Beberapa penelitian mungkin sudah sampai kabarnya ke masyarakat, bahwa otak anak jauh lebih berkembang jika sang anak dilibatkan dalam permainan-permainan full body contact semacam itu, daripada hanya mengasah ketangkasan jari jemari dengan bermain Play Station atau semacamnya. Selain itu, dengan intensifnya interaksi sosial yang ada pada permainan tradisional juga berpengaruh pada akselerasi kedewasaannya. Orang yang lebih banyak berinteraksi, akan lebih terlatih berpikir logis dan dewasa. Orang sudah banyak sadar tentang hal ini, itulah alasan kenapa tempat-tempat macam Out Bound, yang menawarkan taman bermain buatan, meski mahal banyak orang tua rela membawa anak-anak mereka ke sana. Juga tempat seperti futsal court yang demikian juga mahalnya, jadi pilihan utama anak muda menghabiskan waktu bersama teman-temannya. Mereka menginginkan kesenangan yang sama, namun kini perlu biaya tinggi.

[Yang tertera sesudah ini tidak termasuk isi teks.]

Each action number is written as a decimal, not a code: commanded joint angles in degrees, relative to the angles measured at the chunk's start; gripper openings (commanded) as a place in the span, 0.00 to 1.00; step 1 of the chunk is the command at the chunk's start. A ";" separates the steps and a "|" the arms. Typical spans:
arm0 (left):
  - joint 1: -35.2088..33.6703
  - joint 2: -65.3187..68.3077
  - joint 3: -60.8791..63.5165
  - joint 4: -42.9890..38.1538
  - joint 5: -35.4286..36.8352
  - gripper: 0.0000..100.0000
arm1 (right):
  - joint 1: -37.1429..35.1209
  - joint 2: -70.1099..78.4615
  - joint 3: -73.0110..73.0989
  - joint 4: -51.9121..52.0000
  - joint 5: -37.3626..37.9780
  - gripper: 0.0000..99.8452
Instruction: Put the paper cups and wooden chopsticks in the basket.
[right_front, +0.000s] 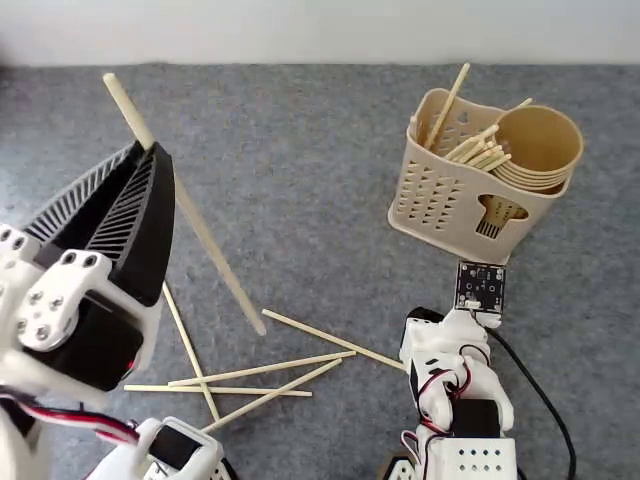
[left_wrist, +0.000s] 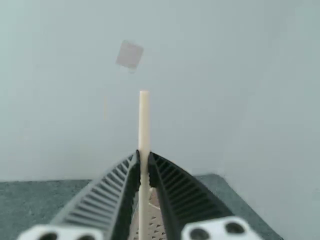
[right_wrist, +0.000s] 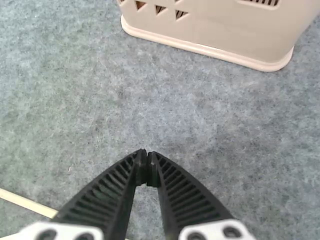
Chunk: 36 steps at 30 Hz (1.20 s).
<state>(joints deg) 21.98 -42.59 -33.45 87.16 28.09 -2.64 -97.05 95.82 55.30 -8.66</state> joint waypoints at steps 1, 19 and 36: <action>0.09 -7.74 19.74 -13.80 -0.53 0.01 | 0.40 -1.27 0.70 0.31 0.00 0.01; 8.35 -26.73 92.09 -95.82 2.29 0.01 | 0.40 -1.27 0.70 0.31 0.00 0.01; 8.44 12.92 74.33 -119.56 -1.41 0.01 | 0.40 -1.27 0.70 0.31 0.00 0.01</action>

Tidak hanya itu, ternyata dalam permainan-permainan tradisional banyak disisipkan berbagai filosofi kehidupan. Secara langsung atau tidak, itu bisa mengedukasi anak, sehingga akan mempengaruhi cara berpikirnya di masa depan.

Satu hal, lihatlah foto SMA orang tua kita, entah mengapa rasanya sang tokoh jauh lebih dewasa baik dari sisi fisik maupun mental dibandingkan dengan kita yang sama-sama masih SMA saat ini. Mungkinkah sebuah perlambatan kedewasaan yang rasanya terjadi, dipengaruhi salah satunya oleh permainan di masa kecil? Dimana saat kita kecil, ada sebuah rantai hilang yang mempengaruhi cara pikir dan tingkah laku kita? Entah apa yang pasti, tapi rasanya perlu adanya usaha untuk menyuntikan lagi semangat “bébénténgan” dalam diri anak-anak kecil. Jangan substitusi hal baik seperti itu dengan kebiasaan buruk macam PS, net-gaming, hang-out di mall, nonton film bioskop yang tak beredukasi, konsumerisme, dan lain sebagainya yang menjadi racun bagi seorang anak.

Saran saya, cukup biarkan mereka kembali tertawa sebagai anak-anak, bukan sebagai objek ekonomi. Restorasi.



“Kita ini sebenarnya salah arah. Kita memimpikan pertumbuhan dan perkembangan kehidupan umat manusia, tapi mengarah pada arah yang salah. Karena sebenarnya kita pernah melalui puncak kehidupan itu 14 abad yang lalu. Maka jika ingin kembali kepuncak itu, yang kita perlu lakukan adalah restorasi menuju fitrah sebagai manusia.”